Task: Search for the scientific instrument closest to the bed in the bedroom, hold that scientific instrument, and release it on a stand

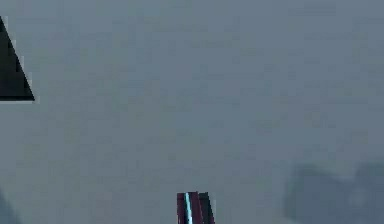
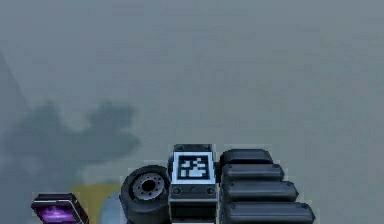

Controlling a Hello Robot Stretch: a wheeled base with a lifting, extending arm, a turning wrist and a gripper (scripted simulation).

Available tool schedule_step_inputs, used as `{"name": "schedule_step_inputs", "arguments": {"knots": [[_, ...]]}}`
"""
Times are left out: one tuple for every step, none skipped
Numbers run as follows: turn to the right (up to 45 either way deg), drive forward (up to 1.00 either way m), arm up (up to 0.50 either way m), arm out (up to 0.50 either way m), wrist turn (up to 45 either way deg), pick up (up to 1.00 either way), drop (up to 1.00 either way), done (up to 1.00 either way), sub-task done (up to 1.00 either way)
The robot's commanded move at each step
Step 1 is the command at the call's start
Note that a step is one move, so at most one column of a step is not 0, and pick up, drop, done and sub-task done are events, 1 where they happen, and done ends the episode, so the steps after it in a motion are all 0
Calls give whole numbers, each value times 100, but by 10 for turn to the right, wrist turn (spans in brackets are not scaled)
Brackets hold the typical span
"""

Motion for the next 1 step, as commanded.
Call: {"name": "schedule_step_inputs", "arguments": {"knots": [[450,0,0,0,0,0,0,0,0]]}}
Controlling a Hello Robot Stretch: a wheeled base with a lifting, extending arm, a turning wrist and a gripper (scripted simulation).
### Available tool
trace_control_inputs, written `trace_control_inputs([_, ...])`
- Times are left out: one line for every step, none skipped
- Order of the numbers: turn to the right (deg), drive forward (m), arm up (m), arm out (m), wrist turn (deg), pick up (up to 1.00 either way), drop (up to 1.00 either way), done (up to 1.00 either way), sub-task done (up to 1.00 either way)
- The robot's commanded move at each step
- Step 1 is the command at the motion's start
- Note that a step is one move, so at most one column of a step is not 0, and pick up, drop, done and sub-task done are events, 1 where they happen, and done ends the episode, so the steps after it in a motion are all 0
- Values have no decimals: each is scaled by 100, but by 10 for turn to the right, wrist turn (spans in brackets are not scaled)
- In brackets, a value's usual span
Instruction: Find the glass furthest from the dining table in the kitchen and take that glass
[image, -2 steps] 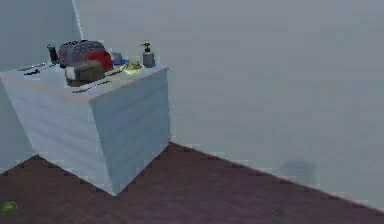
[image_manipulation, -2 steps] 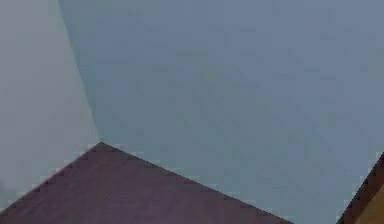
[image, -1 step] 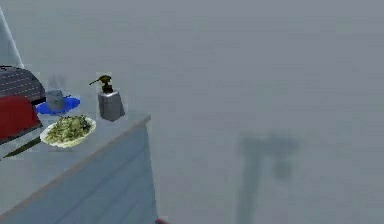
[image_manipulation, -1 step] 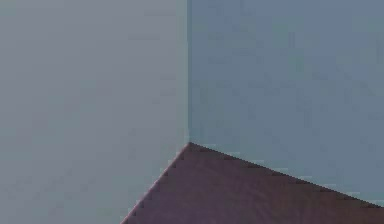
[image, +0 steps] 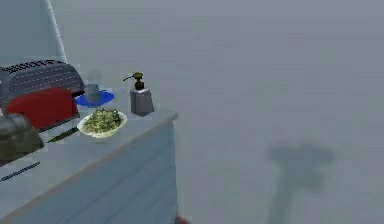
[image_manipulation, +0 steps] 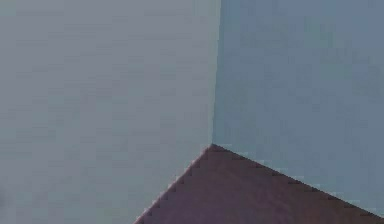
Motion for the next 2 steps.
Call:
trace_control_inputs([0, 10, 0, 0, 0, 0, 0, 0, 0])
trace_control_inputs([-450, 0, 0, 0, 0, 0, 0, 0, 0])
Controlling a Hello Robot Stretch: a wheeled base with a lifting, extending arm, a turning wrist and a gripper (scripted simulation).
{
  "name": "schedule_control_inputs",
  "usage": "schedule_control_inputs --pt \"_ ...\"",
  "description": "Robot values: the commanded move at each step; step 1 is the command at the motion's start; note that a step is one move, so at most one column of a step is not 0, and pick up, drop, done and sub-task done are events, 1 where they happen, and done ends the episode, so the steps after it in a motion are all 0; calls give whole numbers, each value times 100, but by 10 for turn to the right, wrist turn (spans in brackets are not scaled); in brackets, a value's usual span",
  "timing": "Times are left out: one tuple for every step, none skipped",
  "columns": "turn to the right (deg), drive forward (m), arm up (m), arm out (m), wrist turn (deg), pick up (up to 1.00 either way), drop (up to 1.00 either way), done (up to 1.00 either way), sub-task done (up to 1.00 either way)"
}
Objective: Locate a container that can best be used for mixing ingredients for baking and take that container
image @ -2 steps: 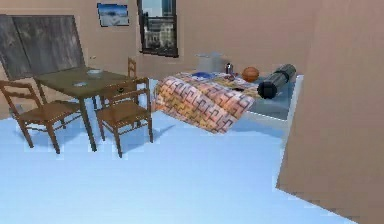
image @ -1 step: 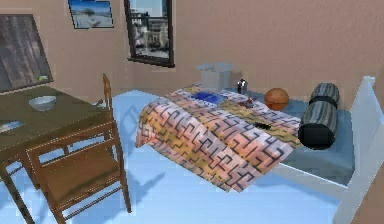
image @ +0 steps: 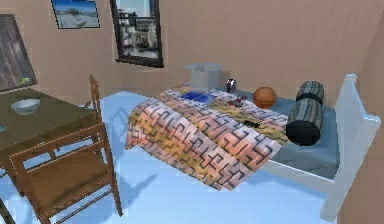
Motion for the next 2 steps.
schedule_control_inputs --pt "0 85 0 0 0 0 0 0 0" --pt "-450 0 0 0 0 0 0 0 0"
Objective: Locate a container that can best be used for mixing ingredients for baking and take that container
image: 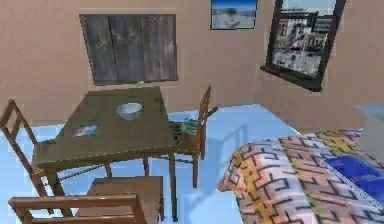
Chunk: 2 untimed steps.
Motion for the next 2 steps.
schedule_control_inputs --pt "-450 0 0 0 0 0 0 0 0" --pt "-450 0 0 0 0 0 0 0 0"
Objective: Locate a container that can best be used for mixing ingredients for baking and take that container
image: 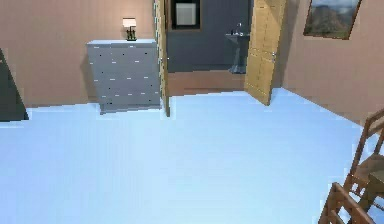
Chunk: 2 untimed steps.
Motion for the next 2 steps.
schedule_control_inputs --pt "-150 0 0 0 0 0 0 0 0" --pt "450 0 0 0 0 0 0 0 0"
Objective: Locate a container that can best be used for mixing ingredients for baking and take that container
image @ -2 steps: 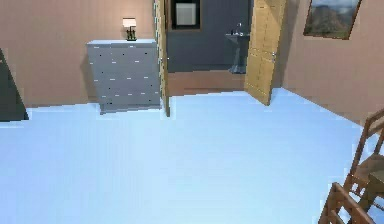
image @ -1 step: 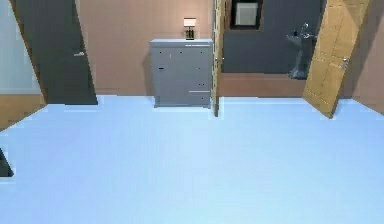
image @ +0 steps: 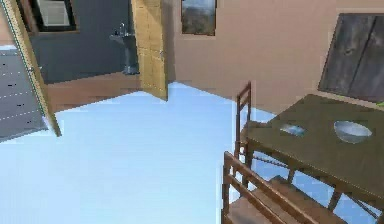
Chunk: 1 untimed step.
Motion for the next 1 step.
schedule_control_inputs --pt "450 0 0 0 0 0 0 0 0"
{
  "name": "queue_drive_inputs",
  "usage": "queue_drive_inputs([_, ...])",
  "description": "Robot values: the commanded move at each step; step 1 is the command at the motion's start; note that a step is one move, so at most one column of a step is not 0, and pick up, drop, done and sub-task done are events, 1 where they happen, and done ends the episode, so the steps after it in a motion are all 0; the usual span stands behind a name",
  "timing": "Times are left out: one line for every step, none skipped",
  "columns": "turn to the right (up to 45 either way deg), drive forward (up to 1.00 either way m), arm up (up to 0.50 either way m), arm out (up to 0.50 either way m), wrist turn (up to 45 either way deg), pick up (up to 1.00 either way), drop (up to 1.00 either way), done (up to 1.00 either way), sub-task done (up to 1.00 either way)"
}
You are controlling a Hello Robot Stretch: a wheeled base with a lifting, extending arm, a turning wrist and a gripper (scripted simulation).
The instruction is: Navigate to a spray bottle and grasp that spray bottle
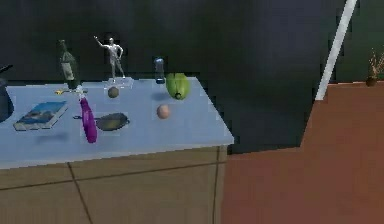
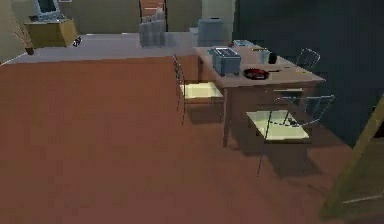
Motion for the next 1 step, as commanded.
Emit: queue_drive_inputs([0.0,0.05,0.00,0.00,0.0,0.00,0.00,0.00,0.00])
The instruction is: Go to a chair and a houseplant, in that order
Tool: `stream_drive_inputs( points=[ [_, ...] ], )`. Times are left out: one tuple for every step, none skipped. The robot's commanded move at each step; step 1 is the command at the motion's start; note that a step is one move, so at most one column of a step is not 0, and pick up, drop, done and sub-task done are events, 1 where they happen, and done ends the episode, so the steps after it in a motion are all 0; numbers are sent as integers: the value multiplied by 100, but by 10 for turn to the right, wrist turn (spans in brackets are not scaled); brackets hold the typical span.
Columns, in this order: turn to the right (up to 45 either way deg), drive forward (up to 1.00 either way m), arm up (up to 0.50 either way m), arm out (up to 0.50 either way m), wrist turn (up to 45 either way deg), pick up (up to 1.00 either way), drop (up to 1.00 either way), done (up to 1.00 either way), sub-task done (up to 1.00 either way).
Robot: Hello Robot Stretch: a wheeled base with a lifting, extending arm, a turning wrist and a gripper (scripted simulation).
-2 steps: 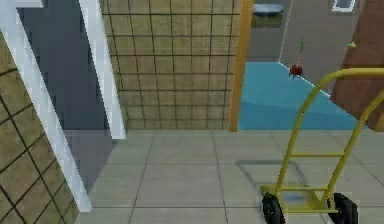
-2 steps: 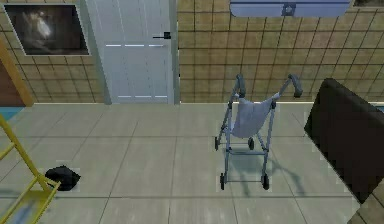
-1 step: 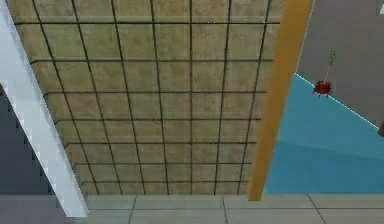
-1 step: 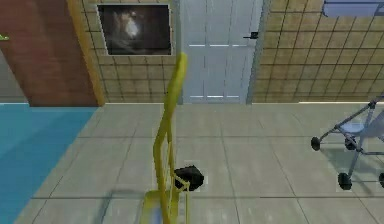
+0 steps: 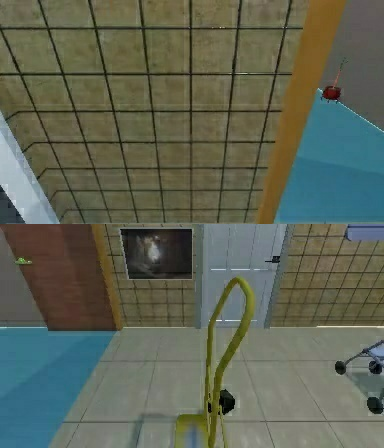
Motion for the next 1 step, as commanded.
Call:
stream_drive_inputs(
  points=[
    [450,0,0,0,0,0,0,0,0]
  ],
)
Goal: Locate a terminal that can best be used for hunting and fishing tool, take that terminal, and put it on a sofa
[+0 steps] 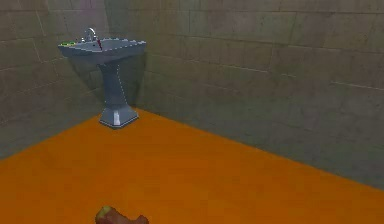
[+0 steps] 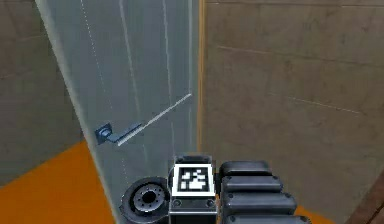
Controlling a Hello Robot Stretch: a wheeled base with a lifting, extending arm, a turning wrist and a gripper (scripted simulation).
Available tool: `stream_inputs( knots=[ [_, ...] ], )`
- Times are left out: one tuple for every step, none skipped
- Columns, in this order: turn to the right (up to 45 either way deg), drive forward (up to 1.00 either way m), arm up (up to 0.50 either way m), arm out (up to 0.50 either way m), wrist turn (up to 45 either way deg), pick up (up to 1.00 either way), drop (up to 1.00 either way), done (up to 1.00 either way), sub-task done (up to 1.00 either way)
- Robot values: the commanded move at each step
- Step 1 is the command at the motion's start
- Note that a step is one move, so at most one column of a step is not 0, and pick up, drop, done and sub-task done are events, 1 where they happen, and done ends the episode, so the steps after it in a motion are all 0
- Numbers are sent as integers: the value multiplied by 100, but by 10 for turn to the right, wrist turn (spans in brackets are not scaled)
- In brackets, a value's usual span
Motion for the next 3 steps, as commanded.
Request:
stream_inputs(
  knots=[
    [30,0,0,0,0,0,0,0,0],
    [0,50,0,0,0,0,0,0,0],
    [240,0,0,0,0,0,0,0,0]
  ],
)
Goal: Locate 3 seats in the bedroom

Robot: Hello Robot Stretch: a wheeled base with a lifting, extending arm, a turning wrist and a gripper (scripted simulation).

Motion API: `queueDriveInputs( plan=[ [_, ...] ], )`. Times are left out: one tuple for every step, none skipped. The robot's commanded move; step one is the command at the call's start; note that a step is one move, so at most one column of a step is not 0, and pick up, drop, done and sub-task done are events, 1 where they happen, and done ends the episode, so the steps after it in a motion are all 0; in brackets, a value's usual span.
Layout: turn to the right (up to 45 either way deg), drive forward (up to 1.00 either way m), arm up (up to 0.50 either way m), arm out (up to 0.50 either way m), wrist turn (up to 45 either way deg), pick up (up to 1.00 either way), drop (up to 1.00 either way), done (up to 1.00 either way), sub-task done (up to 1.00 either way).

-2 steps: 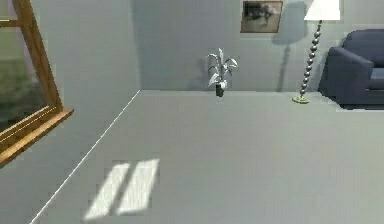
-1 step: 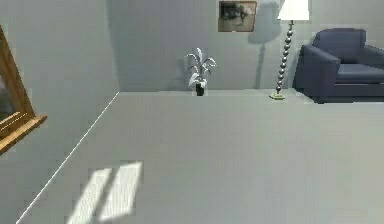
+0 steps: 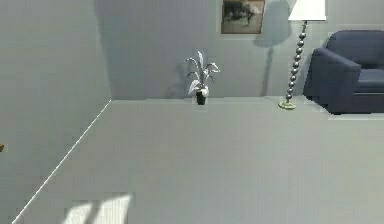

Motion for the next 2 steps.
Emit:
queueDriveInputs(
  plan=[
    [36.0, 0.00, 0.00, 0.00, 0.0, 0.00, 0.00, 0.00, 0.00],
    [0.0, 0.50, 0.00, 0.00, 0.0, 0.00, 0.00, 0.00, 0.00]
  ],
)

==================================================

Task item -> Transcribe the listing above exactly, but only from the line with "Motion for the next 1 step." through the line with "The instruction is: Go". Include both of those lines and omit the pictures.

Exercise answer ->
Motion for the next 1 step.
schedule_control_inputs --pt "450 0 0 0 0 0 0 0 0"
{
  "name": "queue_drive_inputs",
  "usage": "queue_drive_inputs([_, ...])",
  "description": "Robot values: the commanded move at each step; step 1 is the command at the motion's start; note that a step is one move, so at most one column of a step is not 0, and pick up, drop, done and sub-task done are events, 1 where they happen, and done ends the episode, so the steps after it in a motion are all 0; the usual span stands behind a name",
  "timing": "Times are left out: one line for every step, none skipped",
  "columns": "turn to the right (up to 45 either way deg), drive forward (up to 1.00 either way m), arm up (up to 0.50 either way m), arm out (up to 0.50 either way m), wrist turn (up to 45 either way deg), pick up (up to 1.00 either way), drop (up to 1.00 either way), done (up to 1.00 either way), sub-task done (up to 1.00 either way)"
}
You are controlling a Hello Robot Stretch: a wheeled base with a lifting, extending arm, a turning wrist and a gripper (scripted simulation).
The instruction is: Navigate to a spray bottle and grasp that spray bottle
Motion for the next 1 step, as commanded.
Emit: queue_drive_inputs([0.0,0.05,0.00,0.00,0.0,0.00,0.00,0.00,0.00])
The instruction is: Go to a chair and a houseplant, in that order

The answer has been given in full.